October 6, 2015
Know Your Risk: Vigilance is Power When it Comes to Breast Cancer
Celebrities such as Angelina Jolie, Hoda Kotb and Giuliana Rancic have garnered attention in recent years not for their work in front of the cameras, but for their very personal decisions to undergo preventive double mastectomies.
These women are just a few of the thousands of high-risk patients who choose to remove both breasts as a preventive step in the fight against breast cancer.
For those who don’t want to go to such extreme measures but are at an elevated risk for developing breast cancer, there are other options available.
The comprehensive High Risk Breast Program at Kauai Medical Clinic is one such option.
The program is set up for women who have never had breast cancer but are at higher risk than average for developing breast cancer due to:
- A strong family history of breast cancer.
- Having had a breast biopsy showing atypical cells.
- Having had radiation therapy to the chest at a younger age (usually to treat a type of lymphoma).
“For women who have a calculated higher-than-average risk of breast cancer, the goal of the program is to offer closer surveillance and more education so that should someone in the program get diagnosed with cancer, we will have diagnosed it at the earliest possible moment – when it's curable,” says Sandi Fabian, ANP-BC, board-certified adult nurse practitioner and director of the Kauai Medical Clinic program.
Currently, there are close to 200 women enrolled in the program on Kauai. One such patient, Mary Williamson, was referred to the program due to several risk factors, including being a cancer survivor.
“I did not have breast cancer, but the treatment for my cancer included radiation to the chest. That, plus several other risk factors, made me a good candidate to join the program,” says Williamson, who previously worked for the American Cancer Society.

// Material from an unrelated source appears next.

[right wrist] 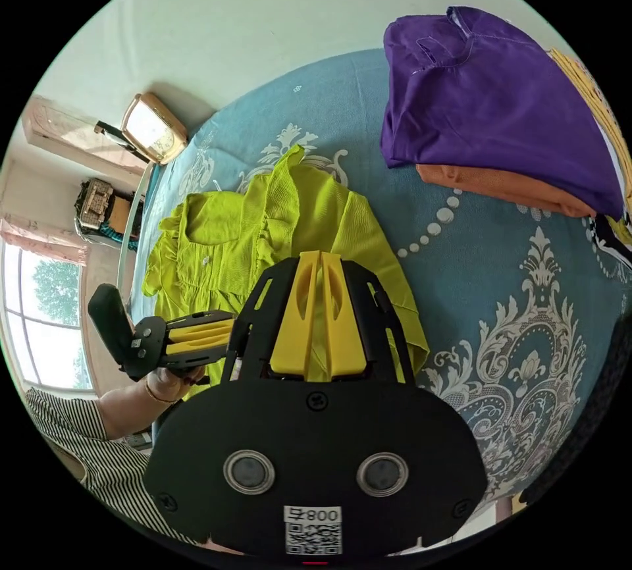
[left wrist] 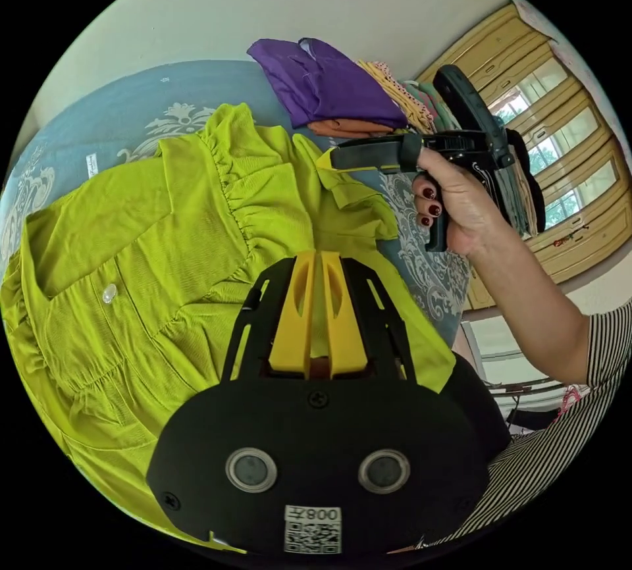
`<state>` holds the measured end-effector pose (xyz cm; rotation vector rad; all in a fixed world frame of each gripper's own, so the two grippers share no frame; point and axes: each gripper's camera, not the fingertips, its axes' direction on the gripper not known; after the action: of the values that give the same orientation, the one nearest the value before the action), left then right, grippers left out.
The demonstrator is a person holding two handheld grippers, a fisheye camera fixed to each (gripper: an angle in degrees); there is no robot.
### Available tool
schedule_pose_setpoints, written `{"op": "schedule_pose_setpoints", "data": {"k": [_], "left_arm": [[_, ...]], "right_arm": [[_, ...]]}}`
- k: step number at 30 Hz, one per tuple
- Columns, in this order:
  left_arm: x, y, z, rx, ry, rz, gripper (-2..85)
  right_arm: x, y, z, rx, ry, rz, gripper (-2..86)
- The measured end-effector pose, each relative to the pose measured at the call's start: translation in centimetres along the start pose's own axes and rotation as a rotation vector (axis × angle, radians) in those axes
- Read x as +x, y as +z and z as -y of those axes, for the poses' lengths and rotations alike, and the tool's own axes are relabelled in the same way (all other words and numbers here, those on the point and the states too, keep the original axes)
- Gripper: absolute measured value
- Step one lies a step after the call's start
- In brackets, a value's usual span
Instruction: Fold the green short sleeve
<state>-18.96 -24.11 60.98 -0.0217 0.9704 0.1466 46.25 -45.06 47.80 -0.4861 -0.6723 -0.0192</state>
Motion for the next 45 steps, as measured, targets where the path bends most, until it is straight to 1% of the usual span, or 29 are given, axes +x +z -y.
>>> {"op": "schedule_pose_setpoints", "data": {"k": [3,5,7,9,12,14,16,17,20,21,23,25,28,33,35,36,39,42,44,45], "left_arm": [[-0.5,0.5,1.2,0.061,0.025,-0.022,3.9],[-0.7,2.0,3.4,0.039,0.079,-0.012,5.7],[-0.8,3.5,5.3,0.013,0.112,0.006,6.5],[-1.3,5.3,7.4,-0.019,0.104,-0.018,6.8],[-2.0,8.5,10.3,-0.047,0.075,-0.062,7.0],[-2.1,11.2,12.2,-0.106,0.070,-0.108,6.7],[-1.7,12.7,13.1,-0.129,0.075,-0.091,6.2],[-1.4,13.0,13.6,-0.115,0.085,-0.081,5.7],[-0.4,12.8,14.6,-0.034,0.126,-0.114,5.3],[-0.2,12.7,14.9,-0.020,0.133,-0.121,5.3],[0.2,13.4,16.2,-0.001,0.131,-0.149,5.3],[0.2,14.3,17.2,-0.006,0.118,-0.135,5.5],[0.5,15.5,18.1,-0.022,0.122,-0.125,6.0],[1.5,16.9,18.4,-0.068,0.167,-0.063,6.9],[1.9,17.5,18.8,-0.086,0.170,-0.061,7.0],[1.9,17.6,18.9,-0.092,0.170,-0.061,6.9],[2.2,18.6,19.5,-0.156,0.163,-0.016,6.6],[2.4,18.1,19.6,-0.161,0.165,-0.010,5.7],[2.8,17.3,19.5,-0.161,0.178,-0.004,5.0],[2.8,17.0,19.5,-0.159,0.179,-0.005,4.8]], "right_arm": [[0.9,-1.4,-0.7,0.055,-0.018,-0.067,6.2],[1.3,-2.1,-1.6,0.070,-0.059,-0.131,8.3],[1.4,-2.2,-3.0,0.066,-0.152,-0.218,11.0],[1.6,-1.7,-3.7,0.038,-0.220,-0.265,11.9],[2.2,-0.7,-4.0,0.023,-0.287,-0.271,11.6],[2.7,0.0,-3.7,0.008,-0.295,-0.324,9.8],[3.7,0.5,-3.2,0.010,-0.273,-0.391,4.6],[4.0,0.3,-3.1,0.022,-0.265,-0.396,4.0],[5.7,-2.1,-2.9,0.134,-0.199,-0.337,2.3],[7.2,-3.2,-2.6,0.179,-0.146,-0.284,2.0],[10.2,-4.2,-1.8,0.200,-0.053,-0.159,1.8],[14.8,-4.2,-1.1,0.198,0.082,0.004,2.2],[18.8,-4.0,-1.9,0.234,0.210,0.086,4.0],[20.3,-2.1,-4.7,0.167,0.254,0.095,7.3],[19.9,-1.3,-5.7,0.180,0.242,0.114,8.1],[19.5,-0.7,-6.0,0.195,0.235,0.088,8.5],[18.8,0.5,-5.5,0.186,0.223,0.029,8.7],[18.4,1.8,-4.7,0.144,0.183,0.046,8.3],[18.4,3.2,-4.8,0.134,0.191,0.018,7.3],[18.4,3.8,-5.0,0.167,0.197,0.001,6.4]]}}
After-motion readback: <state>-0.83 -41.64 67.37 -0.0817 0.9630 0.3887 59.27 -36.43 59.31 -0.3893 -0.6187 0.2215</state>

“My doctor recommended that I participate in the High Risk Breast Program since several women in my immediate family as well as extended family have had and even died from breast cancer,” says Minde Hine, Williamson’s friend and fellow participant in the program.
“I wasn’t sure that participating in the program was all that important. However, I am very glad I chose to participate and have been in the program for probably 10 years or more,” Hine says.

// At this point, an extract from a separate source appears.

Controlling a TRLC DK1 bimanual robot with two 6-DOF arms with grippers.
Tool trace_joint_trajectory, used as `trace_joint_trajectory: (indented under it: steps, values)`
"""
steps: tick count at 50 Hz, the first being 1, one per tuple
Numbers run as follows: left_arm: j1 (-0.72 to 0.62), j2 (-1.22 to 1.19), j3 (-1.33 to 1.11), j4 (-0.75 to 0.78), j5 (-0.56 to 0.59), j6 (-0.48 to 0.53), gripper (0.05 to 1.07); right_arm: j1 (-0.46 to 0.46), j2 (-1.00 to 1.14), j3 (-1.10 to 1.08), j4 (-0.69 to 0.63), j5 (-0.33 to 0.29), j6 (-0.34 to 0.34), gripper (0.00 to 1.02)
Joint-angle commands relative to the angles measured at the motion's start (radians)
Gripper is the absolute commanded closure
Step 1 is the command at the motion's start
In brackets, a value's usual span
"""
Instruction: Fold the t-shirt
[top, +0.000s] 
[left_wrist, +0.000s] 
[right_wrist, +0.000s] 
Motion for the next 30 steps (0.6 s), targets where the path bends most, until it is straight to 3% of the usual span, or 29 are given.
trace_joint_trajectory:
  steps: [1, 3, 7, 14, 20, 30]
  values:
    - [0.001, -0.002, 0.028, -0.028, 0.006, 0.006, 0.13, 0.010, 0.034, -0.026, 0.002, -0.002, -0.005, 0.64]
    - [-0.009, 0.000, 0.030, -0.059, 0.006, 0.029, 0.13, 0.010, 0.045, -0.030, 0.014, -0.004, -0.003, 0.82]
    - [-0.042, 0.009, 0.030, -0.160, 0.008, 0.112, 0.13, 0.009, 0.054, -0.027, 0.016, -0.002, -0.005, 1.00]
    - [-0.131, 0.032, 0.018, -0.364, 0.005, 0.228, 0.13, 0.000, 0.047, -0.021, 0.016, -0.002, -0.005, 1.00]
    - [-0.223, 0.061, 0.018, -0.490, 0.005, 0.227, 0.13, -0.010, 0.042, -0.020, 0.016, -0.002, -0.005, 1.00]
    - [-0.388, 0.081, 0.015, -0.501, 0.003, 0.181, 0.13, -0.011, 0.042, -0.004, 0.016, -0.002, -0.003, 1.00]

The program, which also is available at Kapiolani Medical Center for Women & Children, provides surveillance every six to 12 months, as well as:
- Education on self-breast exams
- In-depth discussion about breast imaging options
- Genetic counseling and referral to a genetics counselor for testing if needed
- Steps to manage and help lower breast cancer risk
- Collaboration with the patient’s primary care physician, radiologist, surgeon and oncologist
“For me, the program eases the burden of ongoing vigilance,” Williamson explains. “Sandi and her staff organize the scheduling of two clinic visits per year, an annual mammogram (3-D breast tomosynthesis) and referrals within the Hawaii Pacific Health system to additional annual imaging, such as Breast MRI at Kapiolani or the new AWBUS (automated whole breast ultrasound) at Pali Momi.”

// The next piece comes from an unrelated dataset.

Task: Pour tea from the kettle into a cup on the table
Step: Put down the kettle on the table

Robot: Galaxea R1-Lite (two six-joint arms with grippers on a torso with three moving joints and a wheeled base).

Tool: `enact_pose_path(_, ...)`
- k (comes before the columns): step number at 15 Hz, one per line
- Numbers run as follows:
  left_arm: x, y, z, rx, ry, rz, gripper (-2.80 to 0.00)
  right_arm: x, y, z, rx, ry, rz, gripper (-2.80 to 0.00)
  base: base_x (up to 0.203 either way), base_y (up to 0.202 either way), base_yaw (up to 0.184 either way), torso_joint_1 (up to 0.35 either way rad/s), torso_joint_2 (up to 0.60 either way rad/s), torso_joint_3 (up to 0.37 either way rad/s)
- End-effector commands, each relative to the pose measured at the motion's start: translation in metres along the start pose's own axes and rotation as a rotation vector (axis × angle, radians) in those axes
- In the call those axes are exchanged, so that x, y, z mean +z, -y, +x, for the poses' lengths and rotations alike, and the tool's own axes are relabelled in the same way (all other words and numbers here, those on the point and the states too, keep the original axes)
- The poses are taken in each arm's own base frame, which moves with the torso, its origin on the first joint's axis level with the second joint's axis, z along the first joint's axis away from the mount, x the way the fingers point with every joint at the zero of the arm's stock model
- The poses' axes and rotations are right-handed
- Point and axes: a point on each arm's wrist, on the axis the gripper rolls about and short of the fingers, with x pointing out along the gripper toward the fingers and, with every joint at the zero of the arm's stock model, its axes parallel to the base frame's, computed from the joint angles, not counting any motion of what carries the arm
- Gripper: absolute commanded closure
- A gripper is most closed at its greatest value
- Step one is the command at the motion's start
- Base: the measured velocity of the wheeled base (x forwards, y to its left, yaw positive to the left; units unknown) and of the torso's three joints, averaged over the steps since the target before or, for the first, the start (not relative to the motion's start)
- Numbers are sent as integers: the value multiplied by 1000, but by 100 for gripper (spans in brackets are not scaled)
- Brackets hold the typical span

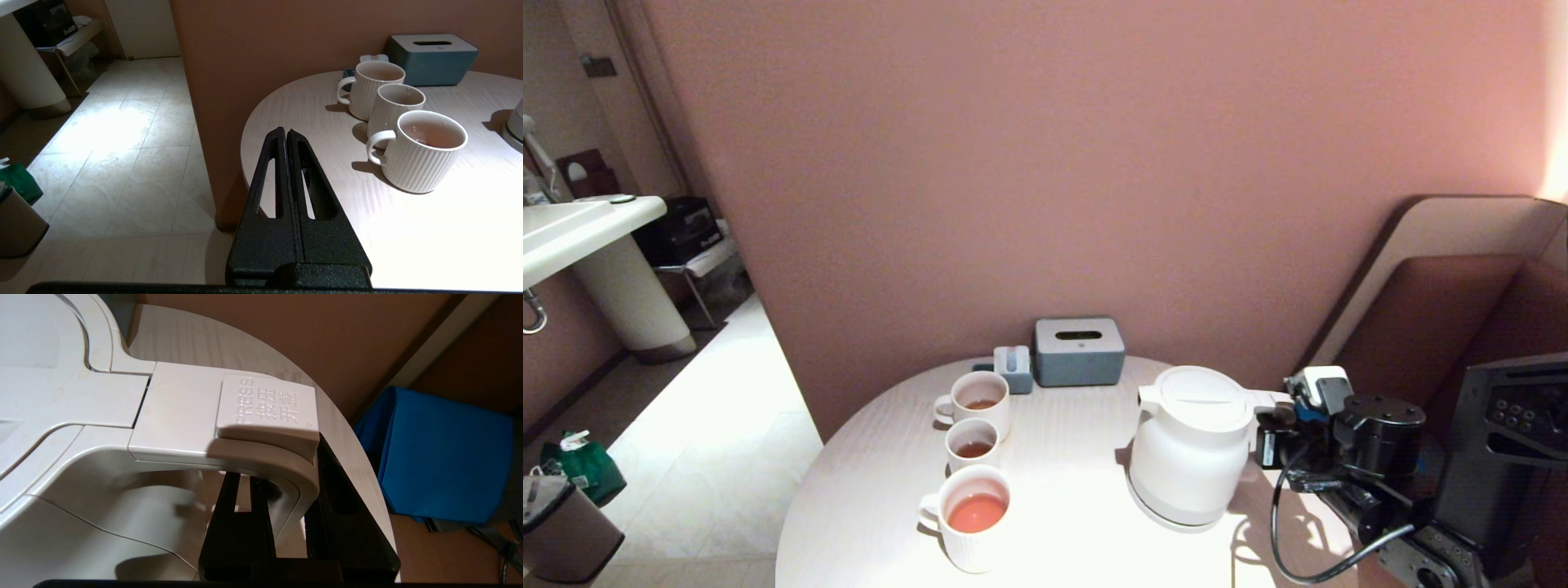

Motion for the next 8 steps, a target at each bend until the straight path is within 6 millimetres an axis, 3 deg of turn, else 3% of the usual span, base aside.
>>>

“The staff of the High Risk Breast Program help me to be vigilant by ensuring I have scheduled mammograms, keeping me informed about the latest technology in imaging, BRAC 1 testing, and other protocols based on my risk level,” adds Hine. “I feel confident that should I be diagnosed with cancer in the future, we would be able to catch it at an early stage, increasing my chances of surviving. I would recommend the program to anyone with a history of breast cancer in her family.”
“High-risk women should keep up with their three-part screening – self-exam, clinical screening and mammography – in order to catch the disease early, when it is most treatable and survivable,” Williamson says. “Better to find a grain of rice than wait for a kukui nut!”